** Activity **
Where the line containing "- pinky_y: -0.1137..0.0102" appears, start repeating, and continue exactly through the last line below, adding nothing. Include no pictures.

** Material provided **
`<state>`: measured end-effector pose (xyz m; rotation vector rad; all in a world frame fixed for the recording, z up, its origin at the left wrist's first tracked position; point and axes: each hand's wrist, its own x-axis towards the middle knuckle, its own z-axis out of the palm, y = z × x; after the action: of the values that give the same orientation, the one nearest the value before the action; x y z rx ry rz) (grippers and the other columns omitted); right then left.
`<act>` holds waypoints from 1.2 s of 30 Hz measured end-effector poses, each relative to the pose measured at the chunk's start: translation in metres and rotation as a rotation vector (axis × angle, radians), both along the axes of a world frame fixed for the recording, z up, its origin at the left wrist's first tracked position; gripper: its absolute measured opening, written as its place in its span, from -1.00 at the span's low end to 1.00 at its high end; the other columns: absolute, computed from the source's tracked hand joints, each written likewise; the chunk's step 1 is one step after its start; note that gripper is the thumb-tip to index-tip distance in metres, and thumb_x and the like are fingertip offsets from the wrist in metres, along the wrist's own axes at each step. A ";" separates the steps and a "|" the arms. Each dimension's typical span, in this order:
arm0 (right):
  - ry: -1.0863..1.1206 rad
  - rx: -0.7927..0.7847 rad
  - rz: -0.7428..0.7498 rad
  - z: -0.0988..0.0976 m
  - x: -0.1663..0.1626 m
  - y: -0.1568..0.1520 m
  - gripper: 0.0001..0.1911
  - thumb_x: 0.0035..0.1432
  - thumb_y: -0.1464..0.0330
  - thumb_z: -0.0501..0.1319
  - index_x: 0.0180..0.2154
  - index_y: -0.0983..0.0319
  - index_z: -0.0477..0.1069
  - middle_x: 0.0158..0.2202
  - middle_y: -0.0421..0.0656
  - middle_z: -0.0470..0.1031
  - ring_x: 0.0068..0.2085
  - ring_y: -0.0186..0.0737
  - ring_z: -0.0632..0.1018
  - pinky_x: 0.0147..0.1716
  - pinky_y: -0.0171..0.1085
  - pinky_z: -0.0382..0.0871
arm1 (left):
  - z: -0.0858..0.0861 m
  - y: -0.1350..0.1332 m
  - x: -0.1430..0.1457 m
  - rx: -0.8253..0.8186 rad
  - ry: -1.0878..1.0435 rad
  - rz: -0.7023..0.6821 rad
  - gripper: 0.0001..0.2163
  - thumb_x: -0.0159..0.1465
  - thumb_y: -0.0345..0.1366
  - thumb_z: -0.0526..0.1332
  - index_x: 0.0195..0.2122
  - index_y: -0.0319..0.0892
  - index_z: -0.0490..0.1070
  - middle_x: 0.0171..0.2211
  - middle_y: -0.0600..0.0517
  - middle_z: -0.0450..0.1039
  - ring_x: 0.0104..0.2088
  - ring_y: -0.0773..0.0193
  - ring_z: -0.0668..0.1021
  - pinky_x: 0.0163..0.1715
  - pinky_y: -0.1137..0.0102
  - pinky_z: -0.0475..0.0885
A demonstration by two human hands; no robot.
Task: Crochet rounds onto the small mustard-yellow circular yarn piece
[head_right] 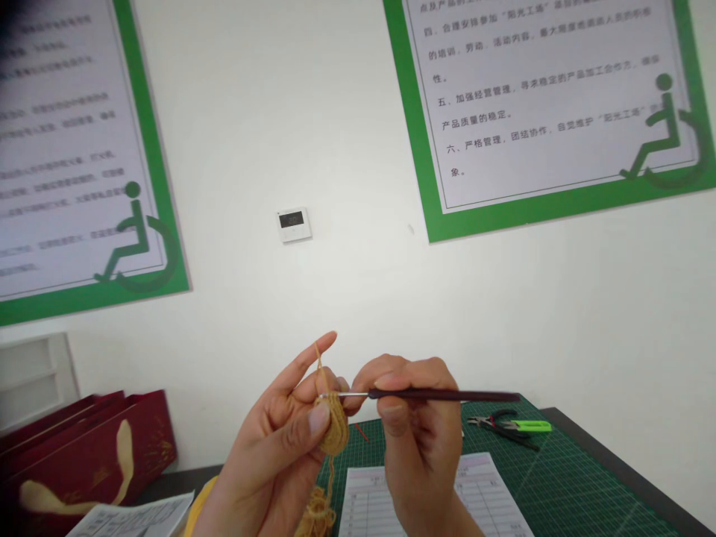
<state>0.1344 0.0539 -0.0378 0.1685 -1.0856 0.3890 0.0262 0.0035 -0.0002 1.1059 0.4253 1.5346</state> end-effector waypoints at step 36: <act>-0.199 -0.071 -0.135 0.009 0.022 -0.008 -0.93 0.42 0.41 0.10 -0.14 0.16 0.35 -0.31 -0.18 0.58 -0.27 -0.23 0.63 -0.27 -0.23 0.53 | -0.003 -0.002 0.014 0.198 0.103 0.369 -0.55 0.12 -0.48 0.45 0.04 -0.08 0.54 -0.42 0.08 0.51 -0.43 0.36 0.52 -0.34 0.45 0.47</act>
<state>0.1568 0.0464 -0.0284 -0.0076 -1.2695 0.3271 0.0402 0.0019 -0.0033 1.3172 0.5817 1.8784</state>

** Response area **
  - pinky_y: -0.1137..0.0102
  - pinky_z: -0.0475..0.0885
A demonstration by two human hands; no robot.
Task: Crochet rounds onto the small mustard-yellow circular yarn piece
[head_right] 
<state>0.1344 0.0539 -0.0378 0.1685 -1.0856 0.3890 0.0262 0.0035 -0.0002 1.1059 0.4253 1.5346</state> end-effector waypoints at step 36: <act>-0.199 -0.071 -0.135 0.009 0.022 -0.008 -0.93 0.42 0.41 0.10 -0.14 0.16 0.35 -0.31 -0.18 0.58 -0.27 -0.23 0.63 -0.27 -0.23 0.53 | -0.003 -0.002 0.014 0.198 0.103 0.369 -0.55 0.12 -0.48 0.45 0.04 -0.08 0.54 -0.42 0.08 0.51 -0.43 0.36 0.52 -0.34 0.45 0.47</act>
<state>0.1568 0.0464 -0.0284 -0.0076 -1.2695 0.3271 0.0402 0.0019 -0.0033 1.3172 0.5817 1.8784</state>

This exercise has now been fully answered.